There are many cases of positive cases that were saved, and they became coronavirus survivors. Now, there is an increasing number of recurring cases or reinfection. The big question is how were these patients re-infected? What happens to the body the second time it gets coronavirus? Once recovered, what are your chances of catching coronavirus again?
Japanese woman with recurring coronavirus infection
In Japan, an unidentified female patient in Osaka, who was formerly admitted for positive infection a few weeks back, is now experiencing reinfection. Now, she will go through the process again.
Similar reports are cropping up in China, where the Mainland government has declared victory over the virus. However, a few days later, some recovered patients were once again testing positive. The re-emergence of the coronavirus in some patients in China and Japan are unforeseen.
This scenario of re-infection is now causing a stir leaving people baffled on what causes recovered patients from getting sick again.
What experts say if the reinfection did happen
Florian Krammer, a virologist at the Icahn School of Medicine at Mount Sinai in New York, says that reinfection cannot happen, or no chance or recurring. She said that this is unlikely to happen a short time.
Another implication is that milder infections will breed a short-term immune response to the coronavirus is normal in patients.
One likely explanation is that the coronavirus survivors had low levels of the pathogen when they left, and given the COVID-19 free signal.
On Thursday, the JAMA is in agreement that people have the longshot chance to test positive again even after recovering.
Four test subjects in Wuhan
In the center of the coronavirus in Wuhan, four medical professionals became infected with the pathogen. It is said that they re asymptomatic and they carried the coronavirus in them for about 5 to 13 days after.
Researchers did not say they cannot infect or are able to transmit the COVID-19 disease.
The subjects had a PCR diagnostic test that can make the slightest viral DNA more pronounced. One assumption is the viral fragments are detected not the entire live pathogen.
Dr Krammer added, "PCR tests may detect remnants of the measles virus months after people who had the disease stop shedding infectious virus." Or the test was not done conclusive or poorly implemented with viral part undetected.

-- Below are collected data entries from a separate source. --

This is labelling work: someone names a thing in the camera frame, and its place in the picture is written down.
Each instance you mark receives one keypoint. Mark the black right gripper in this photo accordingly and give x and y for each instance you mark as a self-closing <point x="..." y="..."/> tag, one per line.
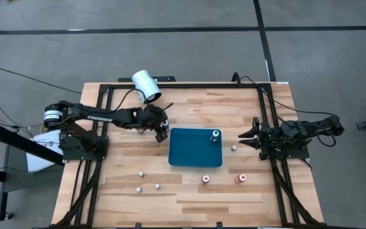
<point x="267" y="138"/>

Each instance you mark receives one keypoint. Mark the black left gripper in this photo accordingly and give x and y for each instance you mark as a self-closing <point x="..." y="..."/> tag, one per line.
<point x="154" y="116"/>

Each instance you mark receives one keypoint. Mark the black cap food coloring bottle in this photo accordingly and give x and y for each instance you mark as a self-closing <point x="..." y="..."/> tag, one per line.
<point x="166" y="125"/>

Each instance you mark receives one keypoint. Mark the green cap food coloring bottle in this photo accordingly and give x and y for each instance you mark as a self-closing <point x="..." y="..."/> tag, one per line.
<point x="215" y="133"/>

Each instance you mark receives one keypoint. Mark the orange cap food coloring bottle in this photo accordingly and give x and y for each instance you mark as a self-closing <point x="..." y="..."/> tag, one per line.
<point x="241" y="178"/>

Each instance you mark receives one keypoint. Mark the pink cap food coloring bottle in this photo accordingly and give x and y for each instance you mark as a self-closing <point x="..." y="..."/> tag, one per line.
<point x="205" y="179"/>

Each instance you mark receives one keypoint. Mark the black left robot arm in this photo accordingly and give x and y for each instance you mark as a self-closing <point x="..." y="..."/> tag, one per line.
<point x="100" y="118"/>

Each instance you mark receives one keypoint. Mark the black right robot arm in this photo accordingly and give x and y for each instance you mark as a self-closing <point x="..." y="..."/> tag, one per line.
<point x="313" y="127"/>

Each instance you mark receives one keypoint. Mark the blue plastic tray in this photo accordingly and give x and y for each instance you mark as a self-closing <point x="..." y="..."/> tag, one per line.
<point x="192" y="152"/>

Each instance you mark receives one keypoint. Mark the white cylindrical lamp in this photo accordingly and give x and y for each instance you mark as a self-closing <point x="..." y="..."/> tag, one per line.
<point x="145" y="84"/>

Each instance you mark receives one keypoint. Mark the flat black bar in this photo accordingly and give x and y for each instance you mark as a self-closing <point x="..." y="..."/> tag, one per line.
<point x="167" y="78"/>

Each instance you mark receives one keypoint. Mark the white paper box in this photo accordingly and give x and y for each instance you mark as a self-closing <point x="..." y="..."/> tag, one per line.
<point x="40" y="159"/>

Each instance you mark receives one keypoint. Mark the black metal stand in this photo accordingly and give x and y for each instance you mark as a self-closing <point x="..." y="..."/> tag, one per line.
<point x="17" y="141"/>

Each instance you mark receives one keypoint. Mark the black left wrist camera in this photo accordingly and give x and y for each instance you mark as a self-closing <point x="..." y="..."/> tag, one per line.
<point x="161" y="136"/>

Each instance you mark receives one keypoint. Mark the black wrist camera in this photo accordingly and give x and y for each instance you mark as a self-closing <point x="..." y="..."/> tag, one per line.
<point x="161" y="136"/>
<point x="256" y="122"/>

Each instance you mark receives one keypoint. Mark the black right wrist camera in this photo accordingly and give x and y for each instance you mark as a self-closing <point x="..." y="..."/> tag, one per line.
<point x="256" y="122"/>

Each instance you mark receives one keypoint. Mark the black metal table frame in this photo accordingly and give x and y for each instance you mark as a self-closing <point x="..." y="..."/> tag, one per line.
<point x="186" y="86"/>

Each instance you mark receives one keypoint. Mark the small black bracket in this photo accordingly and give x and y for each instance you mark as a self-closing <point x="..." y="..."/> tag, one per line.
<point x="138" y="226"/>
<point x="219" y="226"/>

Marc Lipsitch, an epidemiologist at the Harvard T.H. Chan School of Public Health, said a good amount of virus is needed in the swab, or it might read differently.
Biphasic infection, or is it?
Dr Lipsitch added that not all instances are not easy to interpret. It could be that it is a biphasic infection, wherein the virus survives and bring in a different set of symptoms. Ebola, for example, might live in the testes or eyes after recovery which might infect others.